Whether cryoplasty is truly an effective and acceptable alternative to conventional PTA remains unclear because the data are mixed.

Choice of Treatment for Femoral–Popliteal Disease—Endovascular vs. Open

Based on previous data, most authorities recommend endovascular therapy first for TASC A, B, and C lesions and surgical bypass of TASC D lesions, except in high surgical risk patients (see Fig. 2 and Table 5). Bypass surgery is generally recommended for complex, extensive, superficial femoral/popliteal artery lesions for patients with more than a 2-year life expectancy. This decision is very critical, and economic costs must also be considered. The rate of repeat procedures at 24 months was 36%, 27%, 19%, and 18% for plain balloons, bare metal stents, DCSs, and DEBs, respectively.⁷⁷⁾

Fig. 2 Treatment of choice for femoropopliteal disease: endovascular vs. open (according to TASC classification).
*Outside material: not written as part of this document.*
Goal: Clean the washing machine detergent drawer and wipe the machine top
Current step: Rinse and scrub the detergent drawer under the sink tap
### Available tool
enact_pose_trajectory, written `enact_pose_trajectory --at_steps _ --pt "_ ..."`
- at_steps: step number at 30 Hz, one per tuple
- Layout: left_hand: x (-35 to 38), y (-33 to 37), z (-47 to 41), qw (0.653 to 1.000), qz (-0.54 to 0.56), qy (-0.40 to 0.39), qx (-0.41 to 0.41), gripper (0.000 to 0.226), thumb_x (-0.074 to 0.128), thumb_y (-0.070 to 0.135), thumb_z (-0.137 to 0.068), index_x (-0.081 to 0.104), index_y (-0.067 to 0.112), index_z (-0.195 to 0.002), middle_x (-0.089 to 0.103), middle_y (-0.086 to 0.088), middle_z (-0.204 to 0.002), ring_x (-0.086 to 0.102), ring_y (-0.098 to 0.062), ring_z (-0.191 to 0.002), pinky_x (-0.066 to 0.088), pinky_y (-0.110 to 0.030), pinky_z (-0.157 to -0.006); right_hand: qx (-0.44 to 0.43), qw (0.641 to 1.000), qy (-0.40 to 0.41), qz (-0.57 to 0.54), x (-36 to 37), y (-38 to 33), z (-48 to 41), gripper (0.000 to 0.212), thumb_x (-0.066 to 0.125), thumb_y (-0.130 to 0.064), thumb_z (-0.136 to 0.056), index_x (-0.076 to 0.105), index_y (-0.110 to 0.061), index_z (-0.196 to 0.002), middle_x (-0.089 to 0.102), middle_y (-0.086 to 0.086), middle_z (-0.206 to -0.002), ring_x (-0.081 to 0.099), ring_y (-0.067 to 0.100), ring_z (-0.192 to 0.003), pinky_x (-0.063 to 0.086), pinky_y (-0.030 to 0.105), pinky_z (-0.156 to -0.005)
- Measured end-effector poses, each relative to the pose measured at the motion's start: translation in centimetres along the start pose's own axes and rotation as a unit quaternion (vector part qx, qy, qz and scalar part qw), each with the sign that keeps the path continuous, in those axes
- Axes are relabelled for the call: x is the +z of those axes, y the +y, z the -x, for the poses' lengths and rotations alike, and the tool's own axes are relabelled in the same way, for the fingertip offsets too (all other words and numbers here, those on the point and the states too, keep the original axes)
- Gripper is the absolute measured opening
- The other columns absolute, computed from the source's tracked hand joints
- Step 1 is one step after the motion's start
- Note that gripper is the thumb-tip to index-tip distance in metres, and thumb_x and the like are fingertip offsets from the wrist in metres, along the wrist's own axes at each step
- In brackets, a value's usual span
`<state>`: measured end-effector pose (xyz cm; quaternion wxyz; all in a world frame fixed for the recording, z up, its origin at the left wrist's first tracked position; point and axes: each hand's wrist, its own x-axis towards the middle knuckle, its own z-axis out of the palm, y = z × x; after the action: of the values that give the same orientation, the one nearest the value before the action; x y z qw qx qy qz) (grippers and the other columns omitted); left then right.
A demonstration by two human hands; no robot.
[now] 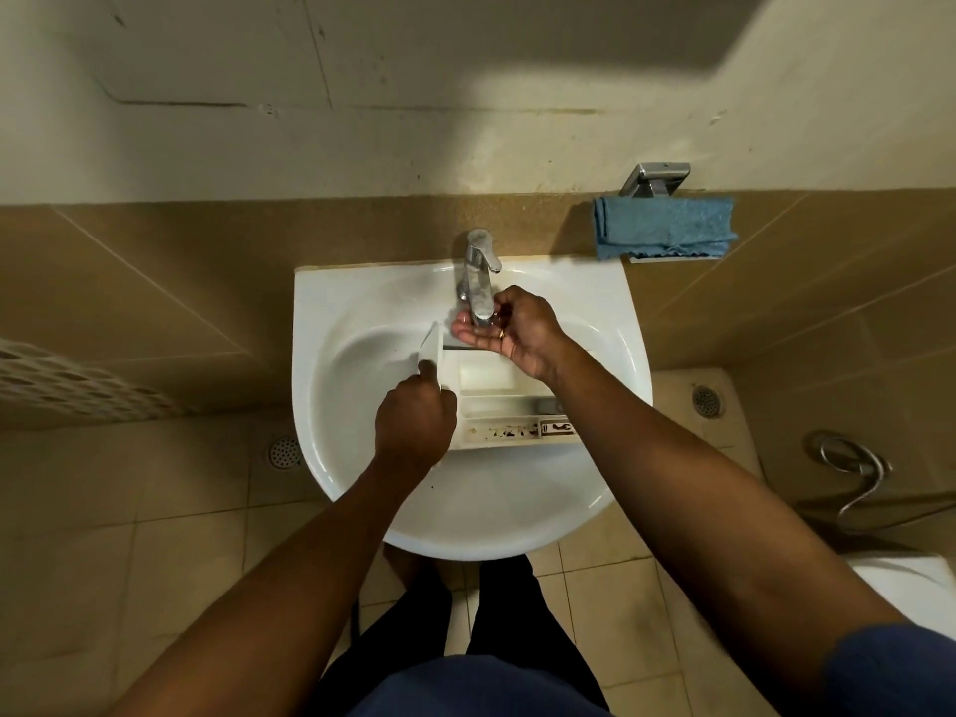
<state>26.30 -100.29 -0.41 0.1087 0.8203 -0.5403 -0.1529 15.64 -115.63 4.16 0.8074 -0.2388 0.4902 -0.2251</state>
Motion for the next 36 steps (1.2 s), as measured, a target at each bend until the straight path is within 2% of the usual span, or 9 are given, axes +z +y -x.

Table 5 Initial revascularization strategy in critical limb ischemia and diabetes.

	Bypass favored	Endovascular treatment favored
Life expectancy	≥2 years	Limited
Surgical risk (30-day mortality)	Average (<5%)	High
Severity of ischemia	Major tissue loss	Minor tissue loss: ulcer
Vein availability	GSV or good alternate	Inadequate
Anatomy	Multilevel, TASC C/D	Single level, TASC A–C

Antoniou et al. supported by recent meta-analysis that included 10 published randomized controlled trials, only one of which was considered high quality, suggested an endovascular-first strategy, particularly in patients with a limited life expectancy.⁷⁸⁾

Conclusion

Based on a nearly universal procedure success rate, low morbidity and mortality, and improving patency rates with newer devices, endovascular treatment is the recommended treatment of choice, particularly with TASC A–C lesions; although open surgical bypass with ASV grafts is a durable choice in low-risk patients. However, until more well-designed randomized trials are completed, physicians should rely on their best clinical judgment. Two new studies, BEST-CLI and BASIL-2 and -3, are enrolling patients to further compare open surgery vs. endovascular treatment for selected patients with CLI.

Disclosure Statement

I have no conflicts of interest.

This is a review article based on the invited lecture of the 45th Annual Meeting of Japanese Society for Vascular Surgery.